Problem details:
Restate word for word the lines of the material below, from the line with "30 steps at" to the line with "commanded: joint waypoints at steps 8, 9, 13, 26", both lines included, and no others.

▽

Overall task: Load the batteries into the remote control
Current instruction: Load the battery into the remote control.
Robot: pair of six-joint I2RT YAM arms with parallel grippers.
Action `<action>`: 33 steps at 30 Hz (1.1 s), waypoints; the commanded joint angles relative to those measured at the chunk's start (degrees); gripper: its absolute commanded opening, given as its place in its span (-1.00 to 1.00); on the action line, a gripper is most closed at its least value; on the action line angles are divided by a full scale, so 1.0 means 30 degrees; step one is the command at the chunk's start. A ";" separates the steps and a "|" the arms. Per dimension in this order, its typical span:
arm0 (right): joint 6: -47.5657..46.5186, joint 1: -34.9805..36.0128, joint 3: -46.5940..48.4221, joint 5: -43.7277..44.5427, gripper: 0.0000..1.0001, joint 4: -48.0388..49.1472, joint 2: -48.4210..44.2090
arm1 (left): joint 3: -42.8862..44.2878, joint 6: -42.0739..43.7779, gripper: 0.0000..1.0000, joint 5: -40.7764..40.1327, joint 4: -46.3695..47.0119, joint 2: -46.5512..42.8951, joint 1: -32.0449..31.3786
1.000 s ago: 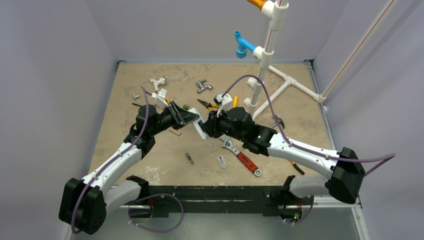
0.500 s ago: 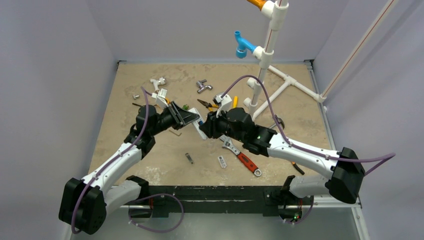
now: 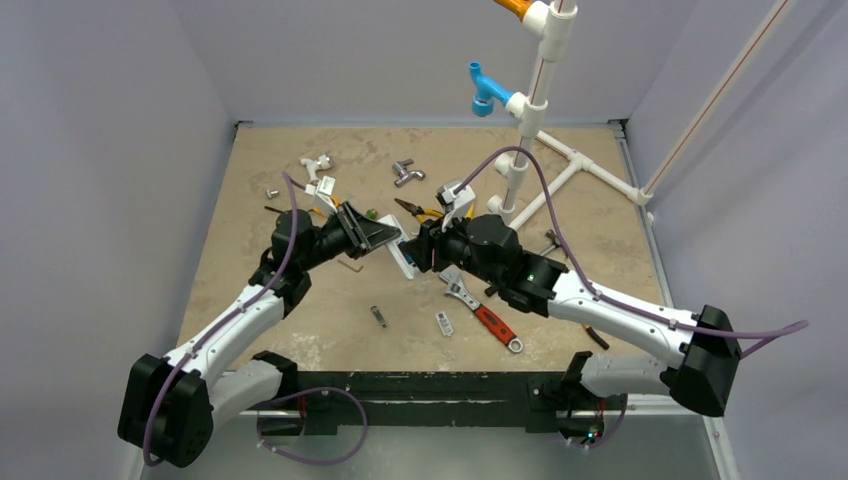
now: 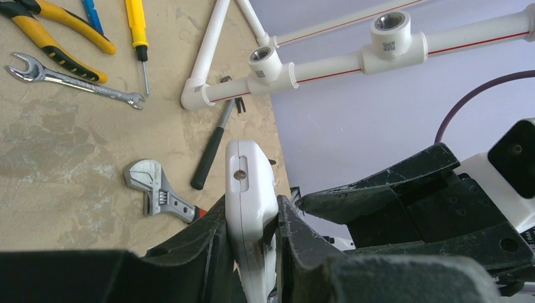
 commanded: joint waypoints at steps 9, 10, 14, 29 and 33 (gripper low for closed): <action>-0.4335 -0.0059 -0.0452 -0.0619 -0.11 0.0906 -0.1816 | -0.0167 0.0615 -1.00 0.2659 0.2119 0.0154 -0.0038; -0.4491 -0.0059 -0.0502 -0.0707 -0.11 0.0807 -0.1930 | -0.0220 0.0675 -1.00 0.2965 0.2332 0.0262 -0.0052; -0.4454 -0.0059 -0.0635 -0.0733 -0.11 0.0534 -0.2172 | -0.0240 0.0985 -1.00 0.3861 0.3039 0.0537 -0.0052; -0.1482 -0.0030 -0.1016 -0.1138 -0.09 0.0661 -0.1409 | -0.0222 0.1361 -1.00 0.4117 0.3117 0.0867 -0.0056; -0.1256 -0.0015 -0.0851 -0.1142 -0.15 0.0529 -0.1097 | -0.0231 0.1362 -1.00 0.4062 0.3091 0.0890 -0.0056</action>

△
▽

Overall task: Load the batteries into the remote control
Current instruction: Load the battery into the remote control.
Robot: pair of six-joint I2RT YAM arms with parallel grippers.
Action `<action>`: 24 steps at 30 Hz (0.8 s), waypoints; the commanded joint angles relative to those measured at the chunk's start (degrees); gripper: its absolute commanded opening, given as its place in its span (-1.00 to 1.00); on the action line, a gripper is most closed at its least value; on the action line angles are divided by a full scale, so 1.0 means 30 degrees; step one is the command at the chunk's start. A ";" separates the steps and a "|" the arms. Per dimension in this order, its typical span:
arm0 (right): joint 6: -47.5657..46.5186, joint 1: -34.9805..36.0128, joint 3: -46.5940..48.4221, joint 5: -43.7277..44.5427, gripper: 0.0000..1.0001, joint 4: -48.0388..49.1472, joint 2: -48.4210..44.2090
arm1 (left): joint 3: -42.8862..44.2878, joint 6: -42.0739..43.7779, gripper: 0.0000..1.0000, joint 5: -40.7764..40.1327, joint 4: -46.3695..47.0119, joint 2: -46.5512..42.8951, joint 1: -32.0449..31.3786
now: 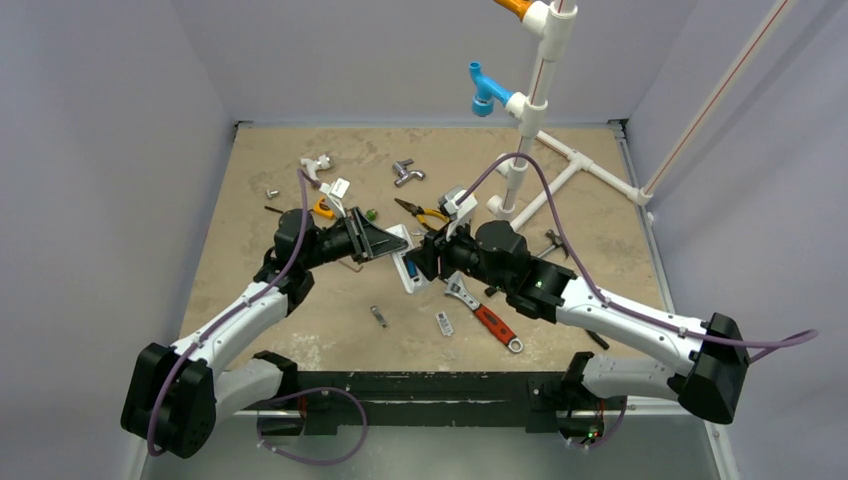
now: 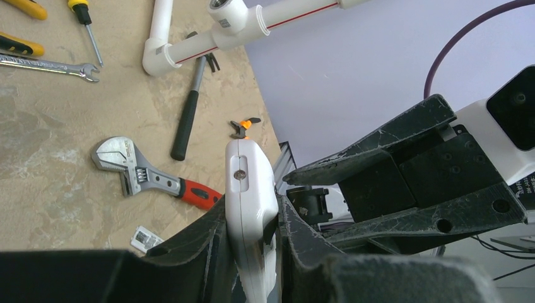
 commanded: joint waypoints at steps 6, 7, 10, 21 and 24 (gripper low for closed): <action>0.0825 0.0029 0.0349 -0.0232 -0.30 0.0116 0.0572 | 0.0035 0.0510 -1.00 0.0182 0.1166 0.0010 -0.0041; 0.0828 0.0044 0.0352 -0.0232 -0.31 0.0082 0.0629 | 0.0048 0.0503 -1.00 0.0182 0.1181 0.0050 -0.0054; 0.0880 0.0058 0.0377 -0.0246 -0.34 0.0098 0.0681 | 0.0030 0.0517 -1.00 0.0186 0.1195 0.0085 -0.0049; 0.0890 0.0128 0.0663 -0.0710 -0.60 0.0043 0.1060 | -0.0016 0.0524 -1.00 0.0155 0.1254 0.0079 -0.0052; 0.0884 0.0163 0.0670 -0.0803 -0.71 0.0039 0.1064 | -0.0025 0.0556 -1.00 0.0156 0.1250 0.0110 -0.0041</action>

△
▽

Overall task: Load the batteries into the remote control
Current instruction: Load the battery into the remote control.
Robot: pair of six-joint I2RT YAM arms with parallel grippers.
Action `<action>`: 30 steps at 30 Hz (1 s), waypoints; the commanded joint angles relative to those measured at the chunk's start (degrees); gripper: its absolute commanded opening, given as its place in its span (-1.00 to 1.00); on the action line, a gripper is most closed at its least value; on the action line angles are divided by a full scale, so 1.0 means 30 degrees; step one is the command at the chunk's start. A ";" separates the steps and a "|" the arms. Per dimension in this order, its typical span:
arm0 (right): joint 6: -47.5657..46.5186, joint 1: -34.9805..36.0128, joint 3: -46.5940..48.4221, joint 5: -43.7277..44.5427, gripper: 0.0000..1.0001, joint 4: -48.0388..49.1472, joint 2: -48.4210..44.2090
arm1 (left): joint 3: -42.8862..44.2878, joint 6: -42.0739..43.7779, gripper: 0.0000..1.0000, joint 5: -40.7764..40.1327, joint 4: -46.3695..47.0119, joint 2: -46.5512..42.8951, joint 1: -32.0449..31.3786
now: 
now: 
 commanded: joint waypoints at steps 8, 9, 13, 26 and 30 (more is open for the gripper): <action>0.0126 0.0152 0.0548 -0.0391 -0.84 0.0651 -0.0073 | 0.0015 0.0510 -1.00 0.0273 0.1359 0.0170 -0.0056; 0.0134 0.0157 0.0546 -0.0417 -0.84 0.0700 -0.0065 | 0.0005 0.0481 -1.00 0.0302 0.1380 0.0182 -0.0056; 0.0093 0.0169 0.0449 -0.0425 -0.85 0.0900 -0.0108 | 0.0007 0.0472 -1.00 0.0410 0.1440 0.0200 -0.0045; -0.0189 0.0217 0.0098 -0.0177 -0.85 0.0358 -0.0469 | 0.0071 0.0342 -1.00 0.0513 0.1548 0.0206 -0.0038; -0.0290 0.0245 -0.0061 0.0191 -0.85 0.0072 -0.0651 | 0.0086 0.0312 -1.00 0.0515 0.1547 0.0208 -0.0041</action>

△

Your solution:
Action `<action>`: 30 steps at 30 Hz (1 s), waypoints; the commanded joint angles relative to those measured at the chunk's start (degrees); gripper: its absolute commanded opening, given as its place in its span (-1.00 to 1.00); on the action line, a gripper is most closed at its least value; on the action line angles are divided by a full scale, so 1.0 means 30 degrees; step one is the command at the chunk's start. A ";" separates the steps and a "|" the arms. Per dimension in this order, its typical span:
arm0 (right): joint 6: -47.5657..46.5186, joint 1: -34.9805..36.0128, joint 3: -46.5940..48.4221, joint 5: -43.7277..44.5427, gripper: 0.0000..1.0001, joint 4: -48.0388..49.1472, joint 2: -48.4210..44.2090
arm1 (left): joint 3: -42.8862..44.2878, joint 6: -42.0739..43.7779, gripper: 0.0000..1.0000, joint 5: -40.7764..40.1327, joint 4: -46.3695..47.0119, joint 2: -46.5512..42.8951, joint 1: -32.0449..31.3786
now: 
now: 
 commanded: joint waypoints at steps 8, 9, 13, 26 and 30 (more is open for the gripper): <action>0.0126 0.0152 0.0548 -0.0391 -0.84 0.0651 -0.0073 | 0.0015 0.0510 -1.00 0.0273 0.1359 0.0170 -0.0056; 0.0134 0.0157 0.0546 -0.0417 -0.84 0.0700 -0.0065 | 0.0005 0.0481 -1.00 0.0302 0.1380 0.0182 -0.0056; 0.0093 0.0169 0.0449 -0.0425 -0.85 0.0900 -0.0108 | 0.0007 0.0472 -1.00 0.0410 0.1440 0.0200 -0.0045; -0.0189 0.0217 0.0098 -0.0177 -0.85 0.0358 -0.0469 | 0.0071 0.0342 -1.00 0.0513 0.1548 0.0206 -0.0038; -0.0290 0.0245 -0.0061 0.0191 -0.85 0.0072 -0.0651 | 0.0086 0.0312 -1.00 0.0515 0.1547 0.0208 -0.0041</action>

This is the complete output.